• [WORK TASK]
Find the line containing "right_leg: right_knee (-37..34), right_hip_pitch" in the listing below. Repeat it exactly, along with each following line up to and including the one containing "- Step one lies".

• [DATASET SECTION]
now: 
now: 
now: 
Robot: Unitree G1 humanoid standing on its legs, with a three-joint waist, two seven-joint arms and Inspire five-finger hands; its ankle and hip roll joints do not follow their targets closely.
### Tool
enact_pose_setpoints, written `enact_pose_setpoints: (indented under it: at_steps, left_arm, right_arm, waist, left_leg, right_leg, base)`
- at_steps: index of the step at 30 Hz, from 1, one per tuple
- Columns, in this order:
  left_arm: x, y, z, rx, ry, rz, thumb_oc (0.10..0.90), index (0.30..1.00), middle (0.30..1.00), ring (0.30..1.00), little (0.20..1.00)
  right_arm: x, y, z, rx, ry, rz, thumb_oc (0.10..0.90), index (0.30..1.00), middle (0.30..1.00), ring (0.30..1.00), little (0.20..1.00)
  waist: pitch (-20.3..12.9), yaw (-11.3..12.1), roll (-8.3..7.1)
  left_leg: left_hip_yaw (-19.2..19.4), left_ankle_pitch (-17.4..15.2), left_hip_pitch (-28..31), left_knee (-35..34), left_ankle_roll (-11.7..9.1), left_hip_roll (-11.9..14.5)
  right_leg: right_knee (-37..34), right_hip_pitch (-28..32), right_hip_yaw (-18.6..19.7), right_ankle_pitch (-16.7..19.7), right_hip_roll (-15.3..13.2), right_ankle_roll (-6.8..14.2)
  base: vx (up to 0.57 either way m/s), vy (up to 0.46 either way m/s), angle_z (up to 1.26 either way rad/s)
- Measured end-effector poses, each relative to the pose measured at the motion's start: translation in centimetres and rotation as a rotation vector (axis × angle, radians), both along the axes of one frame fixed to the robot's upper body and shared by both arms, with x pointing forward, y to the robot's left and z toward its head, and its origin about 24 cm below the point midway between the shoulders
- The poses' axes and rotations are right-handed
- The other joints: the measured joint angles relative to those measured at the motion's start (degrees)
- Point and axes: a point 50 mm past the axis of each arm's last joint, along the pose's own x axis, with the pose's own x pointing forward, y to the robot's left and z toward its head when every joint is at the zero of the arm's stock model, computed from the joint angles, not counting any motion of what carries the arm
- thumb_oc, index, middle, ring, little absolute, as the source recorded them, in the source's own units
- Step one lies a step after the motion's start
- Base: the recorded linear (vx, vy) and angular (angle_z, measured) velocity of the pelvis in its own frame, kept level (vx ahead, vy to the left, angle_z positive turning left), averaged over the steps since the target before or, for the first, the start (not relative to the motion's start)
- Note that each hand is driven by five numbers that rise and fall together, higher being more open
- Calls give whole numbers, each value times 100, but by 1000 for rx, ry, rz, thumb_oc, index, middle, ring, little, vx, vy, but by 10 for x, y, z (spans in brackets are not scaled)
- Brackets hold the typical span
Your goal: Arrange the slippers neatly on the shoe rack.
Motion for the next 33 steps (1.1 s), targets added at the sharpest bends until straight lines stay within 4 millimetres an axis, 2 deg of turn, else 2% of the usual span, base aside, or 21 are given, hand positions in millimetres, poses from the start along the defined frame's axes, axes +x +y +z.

• [ANSWER BOX]
  right_leg: right_knee (-37..34), right_hip_pitch (-28..32), right_hip_yaw (-18.6..19.7), right_ankle_pitch (-16.7..19.7), right_hip_roll (-15.3..13.2), right_ankle_roll (-6.8..14.2)
  base: vx (up to 0.57 either way m/s), vy (up to 0.46 either way m/s), angle_z (up to 1.26 either way rad/s)
- Measured end-effector poses, each relative to the pose measured at the motion's start: translation in centimetres and rotation as a rotation vector (axis × angle, radians), both along the axes of one frame fixed to the robot's upper body and shared by both arms, with x pointing forward, y to the robot's left and z toward its head, and its origin about 24 cm below the point midway between the shoulders
- The poses' axes and rotations are right-handed
- The other joints: the measured joint angles relative to those measured at the motion's start (degrees)
- Point and axes: a point 50 mm past the axis of each arm's last joint, along the pose's own x axis, with the pose's own x pointing forward, y to the robot's left and z toward its head when every joint is at the zero of the arm's stock model, computed from the joint angles, not counting any motion of what carries the arm
- thumb_oc, index, middle, ring, little absolute, as the source recorded them, in the source's own units
- Step one lies a step after the motion's start

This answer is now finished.